Loss Functions in the Era of Semantic Segmentation: A Survey and Outlook
Reza Azad, Moein Heidary, Kadir Yilmaz, Michael Hüttemann, Sanaz Karimijafarbigloo, Yuli Wu, Anke Schmeink, Dorit Merhof
TL;DR
The paper surveys 25 loss functions for semantic segmentation, organized into Pixel-Level, Region-Level, Boundary-Level, and Combination categories, and provides a unified notation and taxonomy. It conducts controlled experiments on biomedical (Synapse) and natural (Cityscapes) datasets using CNN and Transformer-based models to compare loss performance, offering both quantitative and qualitative insights. The authors highlight hyperparameter sensitivity, practical guidelines, and open challenges such as label uncertainty, robustness to noisy annotations, and adaptation to foundation-model based pipelines. Overall, the work aims to guide practitioners in selecting and combining loss functions tailored to data characteristics and model architectures to advance segmentation performance in both medical and natural imaging domains.
Abstract
Semantic image segmentation, the process of classifying each pixel in an image into a particular class, plays an important role in many visual understanding systems. As the predominant criterion for evaluating the performance of statistical models, loss functions are crucial for shaping the development of deep learning-based segmentation algorithms and improving their overall performance.
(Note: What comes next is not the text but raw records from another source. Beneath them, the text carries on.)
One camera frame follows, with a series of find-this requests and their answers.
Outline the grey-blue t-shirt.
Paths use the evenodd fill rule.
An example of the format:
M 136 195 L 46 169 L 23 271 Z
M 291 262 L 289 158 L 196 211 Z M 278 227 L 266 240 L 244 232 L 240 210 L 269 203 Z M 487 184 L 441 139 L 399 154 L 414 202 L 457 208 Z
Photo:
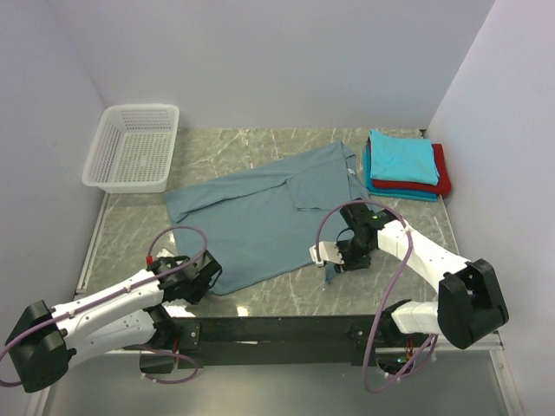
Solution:
M 311 264 L 315 240 L 346 224 L 330 210 L 368 197 L 356 155 L 342 142 L 236 172 L 165 196 L 180 255 L 206 246 L 222 266 L 211 292 L 231 294 Z

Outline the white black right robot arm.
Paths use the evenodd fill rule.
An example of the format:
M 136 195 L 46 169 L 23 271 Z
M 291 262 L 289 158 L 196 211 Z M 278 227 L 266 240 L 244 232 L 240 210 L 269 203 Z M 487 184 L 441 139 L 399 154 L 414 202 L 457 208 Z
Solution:
M 338 243 L 339 270 L 368 268 L 370 254 L 383 251 L 404 261 L 437 295 L 431 302 L 400 301 L 382 313 L 382 335 L 442 335 L 458 349 L 504 326 L 509 313 L 493 266 L 456 255 L 389 211 L 347 205 L 340 214 L 350 240 Z

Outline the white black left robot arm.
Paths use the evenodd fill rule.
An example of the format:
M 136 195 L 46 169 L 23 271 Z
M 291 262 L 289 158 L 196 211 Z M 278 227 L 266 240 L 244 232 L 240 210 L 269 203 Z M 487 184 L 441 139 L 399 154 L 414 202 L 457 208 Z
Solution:
M 91 296 L 55 307 L 43 301 L 30 304 L 1 352 L 10 357 L 19 377 L 15 386 L 38 392 L 70 368 L 120 348 L 178 348 L 180 330 L 166 303 L 198 303 L 221 273 L 221 265 L 208 252 L 195 259 L 160 257 Z

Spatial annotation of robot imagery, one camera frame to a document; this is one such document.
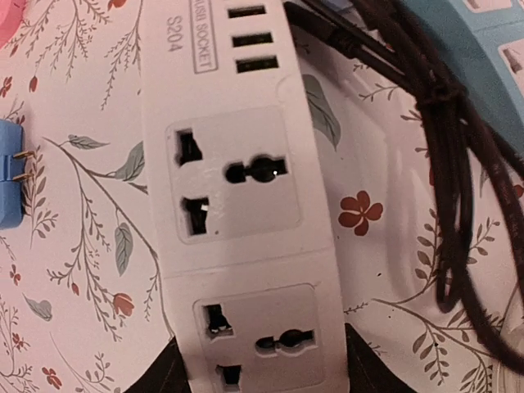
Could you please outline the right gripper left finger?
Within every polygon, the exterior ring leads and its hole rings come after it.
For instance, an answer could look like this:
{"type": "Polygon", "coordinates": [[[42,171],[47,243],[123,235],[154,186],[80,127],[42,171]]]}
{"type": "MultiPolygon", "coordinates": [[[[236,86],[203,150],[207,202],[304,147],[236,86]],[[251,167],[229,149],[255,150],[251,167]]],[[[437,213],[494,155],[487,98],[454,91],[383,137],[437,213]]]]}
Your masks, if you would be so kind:
{"type": "Polygon", "coordinates": [[[178,343],[170,341],[125,393],[191,393],[178,343]]]}

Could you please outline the white power strip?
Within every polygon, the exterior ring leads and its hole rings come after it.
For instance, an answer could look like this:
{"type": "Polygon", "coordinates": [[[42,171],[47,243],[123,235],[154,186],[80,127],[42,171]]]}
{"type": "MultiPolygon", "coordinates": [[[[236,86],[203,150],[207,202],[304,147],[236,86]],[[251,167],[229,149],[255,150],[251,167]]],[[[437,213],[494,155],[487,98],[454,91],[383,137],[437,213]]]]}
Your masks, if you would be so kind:
{"type": "Polygon", "coordinates": [[[279,1],[149,1],[142,129],[165,310],[194,392],[347,392],[313,122],[279,1]]]}

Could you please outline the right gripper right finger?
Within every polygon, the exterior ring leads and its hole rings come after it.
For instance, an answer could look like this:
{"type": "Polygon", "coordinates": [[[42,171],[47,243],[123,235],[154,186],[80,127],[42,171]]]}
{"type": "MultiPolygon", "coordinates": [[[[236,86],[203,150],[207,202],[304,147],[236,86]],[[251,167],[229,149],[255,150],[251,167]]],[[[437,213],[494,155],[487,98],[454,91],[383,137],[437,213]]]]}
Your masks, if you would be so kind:
{"type": "Polygon", "coordinates": [[[349,393],[415,393],[372,350],[350,323],[345,323],[349,393]]]}
To aid researchers in identifying the optimal loss function for their particular application, this survey provides a comprehensive and unified review of $25$ loss functions utilized in image segmentation. We provide a novel taxonomy and thorough review of how these loss functions are customized and leveraged in image segmentation, with a systematic categorization emphasizing their significant features and applications. Furthermore, to evaluate the efficacy of these methods in real-world scenarios, we propose unbiased evaluations of some distinct and renowned loss functions on established medical and natural image datasets. We conclude this review by identifying current challenges and unveiling future research opportunities. Finally, we have compiled the reviewed studies that have open-source implementations on our GitHub page.